Nature Genetics | 2016
Robert Hänsel-Hertsch; Dario Beraldi; Stefanie V Lensing; Giovanni Marsico; Katherine Zyner; Aled Parry; Marco Di Antonio; Jeremy Pike; Hiroshi Kimura; Masashi Narita; David Tannahill; Shankar Balasubramanian
G-quadruplex (G4) structural motifs have been linked to transcription, replication and genome instability and are implicated in cancer and other diseases. However, it is crucial to demonstrate the bona fide formation of G4 structures within an endogenous chromatin context. Herein we address this through the development of G4 ChIP–seq, an antibody-based G4 chromatin immunoprecipitation and high-throughput sequencing approach. We find ∼10,000 G4 structures in human chromatin, predominantly in regulatory, nucleosome-depleted regions. G4 structures are enriched in the promoters and 5′ UTRs of highly transcribed genes, particularly in genes related to cancer and in somatic copy number amplifications, such as MYC. Strikingly, de novo and enhanced G4 formation are associated with increased transcriptional activity, as shown by HDAC inhibitor–induced chromatin relaxation and observed in immortalized as compared to normal cellular states. Our findings show that regulatory, nucleosome-depleted chromatin and elevated transcription shape the endogenous human G4 DNA landscape.
PLOS Genetics | 2010
Neil V. Morgan; Mark R. Morris; Hakan Cangul; Diane Gleeson; Anna Straatman-Iwanowska; Nicholas Davies; Stephen Keenan; Shanaz Pasha; Fatimah Rahman; Dean Gentle; Maaike P.G. Vreeswijk; Peter Devilee; Margaret A. Knowles; Serdar Ceylaner; Richard C. Trembath; Carlos Dalence; Erol Kismet; Vedat Koseoglu; Hans-Christoph Rossbach; Paul Gissen; David Tannahill; Eamonn R. Maher
The histiocytoses are a heterogeneous group of disorders characterised by an excessive number of histiocytes.

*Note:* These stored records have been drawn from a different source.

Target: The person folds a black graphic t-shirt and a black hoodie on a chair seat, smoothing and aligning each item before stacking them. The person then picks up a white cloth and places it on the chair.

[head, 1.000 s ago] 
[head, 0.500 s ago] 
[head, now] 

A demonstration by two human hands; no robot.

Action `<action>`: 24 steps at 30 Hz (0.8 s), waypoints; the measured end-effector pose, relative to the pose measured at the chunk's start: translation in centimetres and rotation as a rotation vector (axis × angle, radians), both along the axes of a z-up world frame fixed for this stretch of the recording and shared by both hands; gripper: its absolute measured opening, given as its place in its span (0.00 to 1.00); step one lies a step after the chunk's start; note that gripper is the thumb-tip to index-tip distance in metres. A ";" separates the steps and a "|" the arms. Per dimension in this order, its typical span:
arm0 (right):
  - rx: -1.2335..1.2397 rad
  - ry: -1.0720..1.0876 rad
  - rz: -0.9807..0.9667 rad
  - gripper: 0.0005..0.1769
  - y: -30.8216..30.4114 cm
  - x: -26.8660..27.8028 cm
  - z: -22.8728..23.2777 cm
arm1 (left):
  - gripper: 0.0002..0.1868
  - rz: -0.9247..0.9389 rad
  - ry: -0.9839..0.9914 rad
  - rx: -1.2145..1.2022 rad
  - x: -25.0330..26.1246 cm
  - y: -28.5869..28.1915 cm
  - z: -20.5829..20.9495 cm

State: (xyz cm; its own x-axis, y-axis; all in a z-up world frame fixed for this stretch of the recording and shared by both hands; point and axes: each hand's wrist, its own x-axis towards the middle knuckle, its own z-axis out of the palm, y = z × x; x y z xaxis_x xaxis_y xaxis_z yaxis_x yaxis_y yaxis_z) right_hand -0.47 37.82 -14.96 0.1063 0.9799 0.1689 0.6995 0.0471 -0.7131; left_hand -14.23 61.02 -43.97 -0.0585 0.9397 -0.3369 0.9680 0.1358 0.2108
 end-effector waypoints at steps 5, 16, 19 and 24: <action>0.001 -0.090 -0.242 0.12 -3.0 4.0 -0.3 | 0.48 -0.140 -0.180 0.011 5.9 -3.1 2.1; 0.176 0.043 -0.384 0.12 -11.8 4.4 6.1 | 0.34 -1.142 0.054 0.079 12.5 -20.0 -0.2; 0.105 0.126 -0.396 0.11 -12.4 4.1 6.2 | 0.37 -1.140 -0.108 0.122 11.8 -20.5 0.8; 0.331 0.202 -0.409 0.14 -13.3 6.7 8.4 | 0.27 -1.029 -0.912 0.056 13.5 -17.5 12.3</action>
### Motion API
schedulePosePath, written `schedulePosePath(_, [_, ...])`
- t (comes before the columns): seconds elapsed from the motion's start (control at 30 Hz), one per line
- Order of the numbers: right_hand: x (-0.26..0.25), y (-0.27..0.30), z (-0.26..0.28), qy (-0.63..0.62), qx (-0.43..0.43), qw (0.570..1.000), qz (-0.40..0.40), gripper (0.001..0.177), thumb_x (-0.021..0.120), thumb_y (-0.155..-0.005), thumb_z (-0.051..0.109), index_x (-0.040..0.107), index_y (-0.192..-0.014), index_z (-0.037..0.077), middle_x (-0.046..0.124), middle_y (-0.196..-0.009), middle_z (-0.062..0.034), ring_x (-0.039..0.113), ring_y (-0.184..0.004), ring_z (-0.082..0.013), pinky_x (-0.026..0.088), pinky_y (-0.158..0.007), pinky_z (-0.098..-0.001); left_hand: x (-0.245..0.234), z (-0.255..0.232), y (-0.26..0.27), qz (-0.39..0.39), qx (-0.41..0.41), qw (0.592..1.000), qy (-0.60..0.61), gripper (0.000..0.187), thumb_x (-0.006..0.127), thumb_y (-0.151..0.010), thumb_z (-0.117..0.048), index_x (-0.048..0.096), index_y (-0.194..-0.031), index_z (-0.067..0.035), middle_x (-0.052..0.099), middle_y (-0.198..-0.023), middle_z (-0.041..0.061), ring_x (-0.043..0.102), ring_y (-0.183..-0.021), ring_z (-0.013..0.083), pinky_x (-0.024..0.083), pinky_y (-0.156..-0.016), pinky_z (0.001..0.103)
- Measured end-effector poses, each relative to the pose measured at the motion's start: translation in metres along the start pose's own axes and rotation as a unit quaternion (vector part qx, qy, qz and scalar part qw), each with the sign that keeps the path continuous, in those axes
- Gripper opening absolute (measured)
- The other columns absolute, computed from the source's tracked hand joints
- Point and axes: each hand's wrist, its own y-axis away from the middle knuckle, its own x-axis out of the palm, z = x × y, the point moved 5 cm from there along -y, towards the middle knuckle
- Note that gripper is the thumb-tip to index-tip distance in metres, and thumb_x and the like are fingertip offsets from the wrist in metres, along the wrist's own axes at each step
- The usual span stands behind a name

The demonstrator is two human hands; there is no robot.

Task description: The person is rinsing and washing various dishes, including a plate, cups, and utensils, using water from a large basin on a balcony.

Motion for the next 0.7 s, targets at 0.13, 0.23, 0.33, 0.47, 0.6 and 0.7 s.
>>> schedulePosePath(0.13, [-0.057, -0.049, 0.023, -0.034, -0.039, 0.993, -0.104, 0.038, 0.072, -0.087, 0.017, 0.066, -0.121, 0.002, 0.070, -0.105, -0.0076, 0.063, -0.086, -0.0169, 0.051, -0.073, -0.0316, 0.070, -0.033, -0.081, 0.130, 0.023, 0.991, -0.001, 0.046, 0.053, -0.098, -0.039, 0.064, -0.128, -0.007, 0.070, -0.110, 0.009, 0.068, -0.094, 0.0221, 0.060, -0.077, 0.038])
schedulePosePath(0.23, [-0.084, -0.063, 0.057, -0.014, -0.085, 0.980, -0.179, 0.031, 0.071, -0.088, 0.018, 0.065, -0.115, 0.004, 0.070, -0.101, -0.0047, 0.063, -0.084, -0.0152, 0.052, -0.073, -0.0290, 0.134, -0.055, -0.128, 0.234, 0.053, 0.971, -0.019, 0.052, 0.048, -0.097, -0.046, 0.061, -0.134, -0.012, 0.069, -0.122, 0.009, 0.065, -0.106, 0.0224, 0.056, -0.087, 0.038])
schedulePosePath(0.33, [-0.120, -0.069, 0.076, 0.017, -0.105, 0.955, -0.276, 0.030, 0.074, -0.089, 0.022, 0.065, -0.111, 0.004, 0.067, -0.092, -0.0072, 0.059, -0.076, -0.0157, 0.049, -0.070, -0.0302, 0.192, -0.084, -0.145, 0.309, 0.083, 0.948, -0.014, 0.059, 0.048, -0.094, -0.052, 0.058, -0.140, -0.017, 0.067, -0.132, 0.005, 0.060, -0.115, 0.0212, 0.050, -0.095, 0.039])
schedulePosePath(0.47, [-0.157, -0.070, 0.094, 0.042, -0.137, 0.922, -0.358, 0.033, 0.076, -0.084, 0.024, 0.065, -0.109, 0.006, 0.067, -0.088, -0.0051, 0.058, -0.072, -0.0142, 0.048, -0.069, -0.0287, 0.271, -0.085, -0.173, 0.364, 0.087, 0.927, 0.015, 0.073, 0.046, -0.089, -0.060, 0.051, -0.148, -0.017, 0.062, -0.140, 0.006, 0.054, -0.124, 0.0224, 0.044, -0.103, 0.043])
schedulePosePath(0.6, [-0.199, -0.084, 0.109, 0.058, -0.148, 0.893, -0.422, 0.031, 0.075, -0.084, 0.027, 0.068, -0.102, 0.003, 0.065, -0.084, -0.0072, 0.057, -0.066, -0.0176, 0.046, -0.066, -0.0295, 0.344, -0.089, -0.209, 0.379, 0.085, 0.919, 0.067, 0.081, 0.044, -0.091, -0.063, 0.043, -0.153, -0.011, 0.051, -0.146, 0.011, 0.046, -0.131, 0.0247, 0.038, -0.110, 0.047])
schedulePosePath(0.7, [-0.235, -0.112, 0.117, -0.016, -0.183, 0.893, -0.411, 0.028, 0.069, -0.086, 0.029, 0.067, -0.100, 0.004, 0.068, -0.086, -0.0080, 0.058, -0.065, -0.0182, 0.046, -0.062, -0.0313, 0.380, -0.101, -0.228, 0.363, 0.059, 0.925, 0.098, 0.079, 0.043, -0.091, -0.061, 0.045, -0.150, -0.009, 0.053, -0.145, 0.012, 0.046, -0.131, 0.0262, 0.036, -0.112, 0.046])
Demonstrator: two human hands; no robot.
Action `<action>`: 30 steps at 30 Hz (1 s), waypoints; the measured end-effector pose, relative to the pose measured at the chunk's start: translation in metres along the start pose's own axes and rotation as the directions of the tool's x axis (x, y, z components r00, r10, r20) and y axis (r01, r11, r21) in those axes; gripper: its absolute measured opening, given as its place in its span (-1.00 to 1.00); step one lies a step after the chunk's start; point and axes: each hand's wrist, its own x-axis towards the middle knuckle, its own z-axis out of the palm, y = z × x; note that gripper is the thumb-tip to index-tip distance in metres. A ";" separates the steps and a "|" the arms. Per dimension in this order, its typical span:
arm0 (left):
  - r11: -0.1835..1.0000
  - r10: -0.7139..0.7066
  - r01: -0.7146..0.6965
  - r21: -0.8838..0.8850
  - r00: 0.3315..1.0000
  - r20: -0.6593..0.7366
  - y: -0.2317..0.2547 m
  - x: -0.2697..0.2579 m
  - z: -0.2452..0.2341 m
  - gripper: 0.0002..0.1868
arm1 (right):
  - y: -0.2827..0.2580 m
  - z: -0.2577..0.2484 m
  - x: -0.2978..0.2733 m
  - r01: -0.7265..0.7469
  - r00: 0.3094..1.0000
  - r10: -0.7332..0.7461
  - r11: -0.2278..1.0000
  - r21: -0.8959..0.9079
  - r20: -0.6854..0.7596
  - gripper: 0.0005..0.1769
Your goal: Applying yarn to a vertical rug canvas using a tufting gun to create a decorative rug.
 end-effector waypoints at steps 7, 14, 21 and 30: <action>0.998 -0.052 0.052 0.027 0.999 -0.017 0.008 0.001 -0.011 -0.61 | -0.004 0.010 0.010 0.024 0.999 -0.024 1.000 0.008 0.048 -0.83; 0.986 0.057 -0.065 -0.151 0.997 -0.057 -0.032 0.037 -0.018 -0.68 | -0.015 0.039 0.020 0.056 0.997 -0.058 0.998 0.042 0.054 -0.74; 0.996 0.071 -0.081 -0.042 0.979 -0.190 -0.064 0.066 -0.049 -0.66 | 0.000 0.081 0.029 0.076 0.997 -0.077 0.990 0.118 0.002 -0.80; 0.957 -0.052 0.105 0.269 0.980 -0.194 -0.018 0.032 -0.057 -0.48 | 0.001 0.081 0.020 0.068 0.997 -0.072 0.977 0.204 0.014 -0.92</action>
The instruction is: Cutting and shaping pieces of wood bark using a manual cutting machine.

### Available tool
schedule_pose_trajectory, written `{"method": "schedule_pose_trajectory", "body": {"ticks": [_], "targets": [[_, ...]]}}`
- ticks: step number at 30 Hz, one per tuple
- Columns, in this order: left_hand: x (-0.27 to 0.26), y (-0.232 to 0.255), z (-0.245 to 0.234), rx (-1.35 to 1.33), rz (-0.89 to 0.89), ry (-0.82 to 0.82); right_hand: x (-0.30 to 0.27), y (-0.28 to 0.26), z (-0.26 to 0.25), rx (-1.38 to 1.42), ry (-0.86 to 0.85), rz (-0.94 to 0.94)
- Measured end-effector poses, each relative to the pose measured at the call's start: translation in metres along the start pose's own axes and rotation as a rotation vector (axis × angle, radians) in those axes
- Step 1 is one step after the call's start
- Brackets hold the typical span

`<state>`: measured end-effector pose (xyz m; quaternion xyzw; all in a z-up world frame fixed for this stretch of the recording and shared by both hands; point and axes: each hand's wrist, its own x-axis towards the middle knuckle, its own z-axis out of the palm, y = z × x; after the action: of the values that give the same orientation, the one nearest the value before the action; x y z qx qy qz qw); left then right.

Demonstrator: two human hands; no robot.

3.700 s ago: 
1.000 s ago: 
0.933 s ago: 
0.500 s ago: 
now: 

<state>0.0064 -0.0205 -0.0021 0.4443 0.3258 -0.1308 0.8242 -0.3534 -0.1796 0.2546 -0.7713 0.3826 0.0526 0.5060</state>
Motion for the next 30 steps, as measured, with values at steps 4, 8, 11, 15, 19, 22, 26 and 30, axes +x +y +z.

In most cases the pathophysiology is unclear and treatment is nonspecific. Faisalabad histiocytosis (FHC) (MIM 602782) has been classed as an autosomal recessively inherited form of histiocytosis with similarities to Rosai-Dorfman disease (RDD) (also known as sinus histiocytosis with massive lymphadenopathy (SHML)). To elucidate the molecular basis of FHC, we performed autozygosity mapping studies in a large consanguineous family and identified a novel locus at chromosome 10q22.1. Mutation analysis of candidate genes within the target interval identified biallelic germline mutations in SLC29A3 in the FHC kindred and in two families reported to have familial RDD. Analysis of SLC29A3 expression during mouse embryogenesis revealed widespread expression by e14.5 with prominent expression in the central nervous system, eye, inner ear, and epithelial tissues including the gastrointestinal tract. SLC29A3 encodes an intracellular equilibrative nucleoside transporter (hENT3) with affinity for adenosine. Recently germline mutations in SLC29A3 were also described in two rare autosomal recessive disorders with overlapping phenotypes: (a) H syndrome (MIM 612391) that is characterised by cutaneous hyperpigmentation and hypertrichosis, hepatomegaly, heart anomalies, hearing loss, and hypogonadism; and (b) PHID (pigmented hypertrichosis with insulin-dependent diabetes mellitus) syndrome. Our findings suggest that a variety of clinical diagnoses (H and PHID syndromes, FHC, and familial RDD) can be included in a new diagnostic category of SLC29A3 spectrum disorder.